Сразу же за скрипучим крыльцом папоротники орошали воздух зелеными брызгами. Дальше ждали бескрайние луга с нежными головками клевера и дьявольскими колючками; под дубами таились прошлогодние желуди и муравьиные владения. Вот по этой-то зеленой стране и тосковали ноги. Как мальчишеское тело в знойный июльский день жаждет оказаться у водоема, так и ноги сами собой устремляются к океану охлажденных дубами трав, к морю свежего клевера и росы.
Как нагие мальчишеские тела прыгают белыми камешками в далекую пригородную речку и качаются на волнах, словно невесомые пробки, так и ноги хотят нырять и плавать в прохладе летних лугов.
Ладно, сказал женский голос, ладно. Створка двери скользнула в сторону. Будь по-твоему, сказал тот же голос, но если ты простудишься и умрешь, потом не приходи ко мне хлюпать носом.
Шмыг! За дверь! Через перила! Глядь на папоротники! И бултых в травяное озеро! Под раскидистые дубы! Башмаки долой – и бегом по росе, потом обсушиться и проветриться под сенью яблони, дуба или вяза, а после – взапуски по горячим безлюдным тротуарам и опять в прохладу лип, в зеленый лед с ментолом – а уж там ноги зароются, как пара зверьков, в прелую листву, накрывшую прошлогодние розовые лепестки и муравейники. Важный и настырный большой палец, еще белый, просверлит холодноватую темную землю, его меньшие собратья уцепятся за молочно-розовые бутоны клевера и замрут, а разгоряченные ступни утонут в свежем приливе травы. Потом будет еще полно времени, чтобы с осторожностью разведать старые кострища и каменистые тропы, где засели враги – осколки бутылочного стекла, коричневые или бледно-прозрачные, которые только и ждут, чтобы вонзиться в пятки, утратившие твердость после зимней неволи. Потом будет еще полно времени, чтобы эти зефирные подушечки загрубели, как воинственные индейцы, и приобрели боевую раскраску из грязи, синяков и ссадин.
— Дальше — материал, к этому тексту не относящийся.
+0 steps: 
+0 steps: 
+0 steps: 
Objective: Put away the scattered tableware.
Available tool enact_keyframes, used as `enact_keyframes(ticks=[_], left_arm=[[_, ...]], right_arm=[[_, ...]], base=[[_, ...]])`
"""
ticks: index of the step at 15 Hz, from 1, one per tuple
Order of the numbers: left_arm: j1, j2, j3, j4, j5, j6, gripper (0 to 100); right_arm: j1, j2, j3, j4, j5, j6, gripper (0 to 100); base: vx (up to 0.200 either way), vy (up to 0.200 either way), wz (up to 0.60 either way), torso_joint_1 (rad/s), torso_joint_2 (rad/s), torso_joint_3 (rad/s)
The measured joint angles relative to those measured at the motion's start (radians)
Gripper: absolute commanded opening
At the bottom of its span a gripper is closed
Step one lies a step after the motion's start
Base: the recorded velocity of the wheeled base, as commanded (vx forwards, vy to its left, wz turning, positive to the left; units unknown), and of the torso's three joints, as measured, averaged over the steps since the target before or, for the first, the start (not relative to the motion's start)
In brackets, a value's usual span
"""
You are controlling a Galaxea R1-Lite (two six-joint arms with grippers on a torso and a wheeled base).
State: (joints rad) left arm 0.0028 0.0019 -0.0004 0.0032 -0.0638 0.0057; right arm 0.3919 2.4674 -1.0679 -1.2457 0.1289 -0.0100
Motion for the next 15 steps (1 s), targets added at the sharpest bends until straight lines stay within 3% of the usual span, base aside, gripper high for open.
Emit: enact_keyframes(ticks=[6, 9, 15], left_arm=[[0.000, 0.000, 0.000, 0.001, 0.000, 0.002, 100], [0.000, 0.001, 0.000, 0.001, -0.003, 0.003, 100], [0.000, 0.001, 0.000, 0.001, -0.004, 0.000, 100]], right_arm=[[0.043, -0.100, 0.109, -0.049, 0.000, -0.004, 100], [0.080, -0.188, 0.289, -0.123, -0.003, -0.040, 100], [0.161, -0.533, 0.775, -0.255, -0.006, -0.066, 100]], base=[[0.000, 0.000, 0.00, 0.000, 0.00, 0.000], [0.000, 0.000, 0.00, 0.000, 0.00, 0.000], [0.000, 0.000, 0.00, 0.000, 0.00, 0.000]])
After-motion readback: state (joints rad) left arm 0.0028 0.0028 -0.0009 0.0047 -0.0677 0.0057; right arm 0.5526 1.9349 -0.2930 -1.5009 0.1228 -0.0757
Но сейчас, сейчас – скорее в прохладную траву. В прохладную траву, вместе с тысячью других босых ног – и бегом, бегом.
Пес
Был он точь-в-точь как наш городок. Если наш городок рассмотреть под увеличительным стеклом, а потом сжать, свести к самой сути, обнаружились бы те же приметы, запахи и осадки.
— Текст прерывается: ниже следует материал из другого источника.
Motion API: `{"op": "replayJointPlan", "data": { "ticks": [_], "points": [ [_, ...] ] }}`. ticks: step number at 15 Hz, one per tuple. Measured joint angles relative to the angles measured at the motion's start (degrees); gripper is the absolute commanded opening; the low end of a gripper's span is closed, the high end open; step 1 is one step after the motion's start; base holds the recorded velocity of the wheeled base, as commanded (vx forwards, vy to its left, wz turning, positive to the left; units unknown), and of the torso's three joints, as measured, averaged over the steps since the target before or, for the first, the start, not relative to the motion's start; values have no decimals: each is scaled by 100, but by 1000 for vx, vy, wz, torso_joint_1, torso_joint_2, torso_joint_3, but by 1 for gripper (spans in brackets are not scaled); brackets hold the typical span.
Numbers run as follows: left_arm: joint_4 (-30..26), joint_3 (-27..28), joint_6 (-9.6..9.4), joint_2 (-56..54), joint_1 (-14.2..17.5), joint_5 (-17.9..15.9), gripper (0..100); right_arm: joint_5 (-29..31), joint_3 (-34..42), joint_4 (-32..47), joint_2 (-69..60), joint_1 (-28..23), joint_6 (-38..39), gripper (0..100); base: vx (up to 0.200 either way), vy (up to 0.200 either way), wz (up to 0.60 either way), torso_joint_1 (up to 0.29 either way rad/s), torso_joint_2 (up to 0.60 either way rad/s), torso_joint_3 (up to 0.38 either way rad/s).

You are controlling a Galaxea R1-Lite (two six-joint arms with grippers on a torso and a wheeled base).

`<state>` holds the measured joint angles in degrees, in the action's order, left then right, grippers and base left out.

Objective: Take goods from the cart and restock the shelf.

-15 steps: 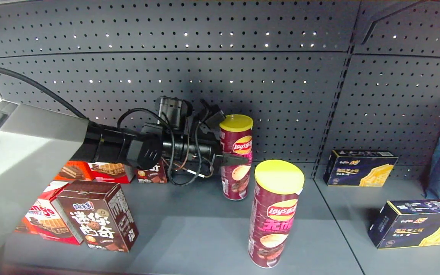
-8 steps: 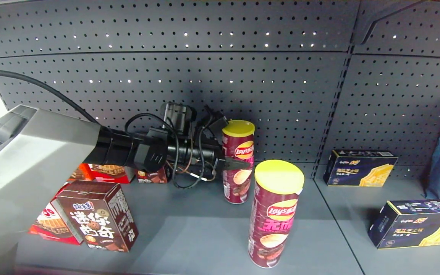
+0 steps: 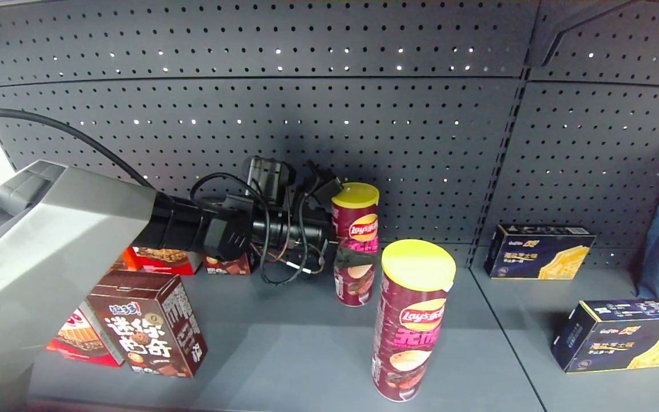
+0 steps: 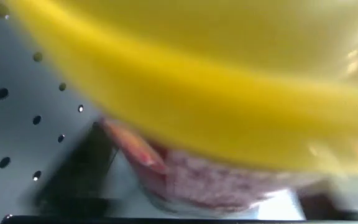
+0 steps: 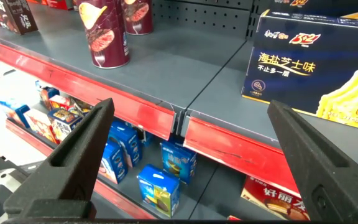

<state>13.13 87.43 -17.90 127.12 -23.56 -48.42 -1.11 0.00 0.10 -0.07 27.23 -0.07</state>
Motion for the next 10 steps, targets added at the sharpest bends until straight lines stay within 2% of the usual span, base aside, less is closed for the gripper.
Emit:
{"op": "replayJointPlan", "data": {
  "ticks": [3, 5, 10],
  "points": [
    [35, -138, -16, -80, 30, 28, 100, 0, 0, 0, 0, 0, 0, 100, 0, 0, 0, 0, 0, 0],
    [104, -422, -52, -262, 63, 110, 100, 0, 0, 0, 0, 0, 0, 100, 0, 0, 0, 0, 0, 0],
    [301, -1563, -129, -887, 199, 413, 100, 0, 0, 0, 0, -1, 0, 100, 0, 0, 0, 0, 0, 0]
  ]
}}
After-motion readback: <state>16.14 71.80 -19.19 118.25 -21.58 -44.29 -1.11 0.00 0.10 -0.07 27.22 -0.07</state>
Днем и ночью слонялся он по улицам или трусил куда глаза глядят – то луна увлекала его ночными приливами, то солнце выманивало на свет, как резную фигурку из швейцарских часов. Вырос он небольшим: пристегни к нему ручку – и неси, как черный саквояж. Был кудлат, словно оброс медной ватой, стальными мочалками, стружкой и щетками. Молчать не любил – никогда не упускал случая подать голос.
Возвращаясь ночами со стылого озера, он приносил в шерсти запах озерной воды. Пошастав среди дюн, оставлял под кроватью холмики мелкого песка. Пахло от него июньскими дождями, и октябрьским кленовым листом, и рождественским снегом, и апрельскими ливнями. То жаркий, то холодный, он был переменчив, как погода. И тащил ее в дом из всех своих вылазок, долгих и кратких. Случалось, тянуло от него медью: выискивая пятачки, не заплеванные табачной жвачкой, он приваливался к медным шестам пожарного депо, а потом прибегал домой, взбудораженный политическими спорами. А то еще шел от него запах мрамора: это он сновал у здания суда, среди холодных могильных плит. Если от него несло смазочным маслом, значит, валялся он в ремонтной зоне у бензоколонки, прячась от летнего зноя. С январского мороза вплывал этаким именинным тортом в белой глазури. В июльскую жару плелся лапа за лапу, вялый, как тушеный кролик, но зато приносил в пружинно-жесткой шерсти известия о событиях мирового значения.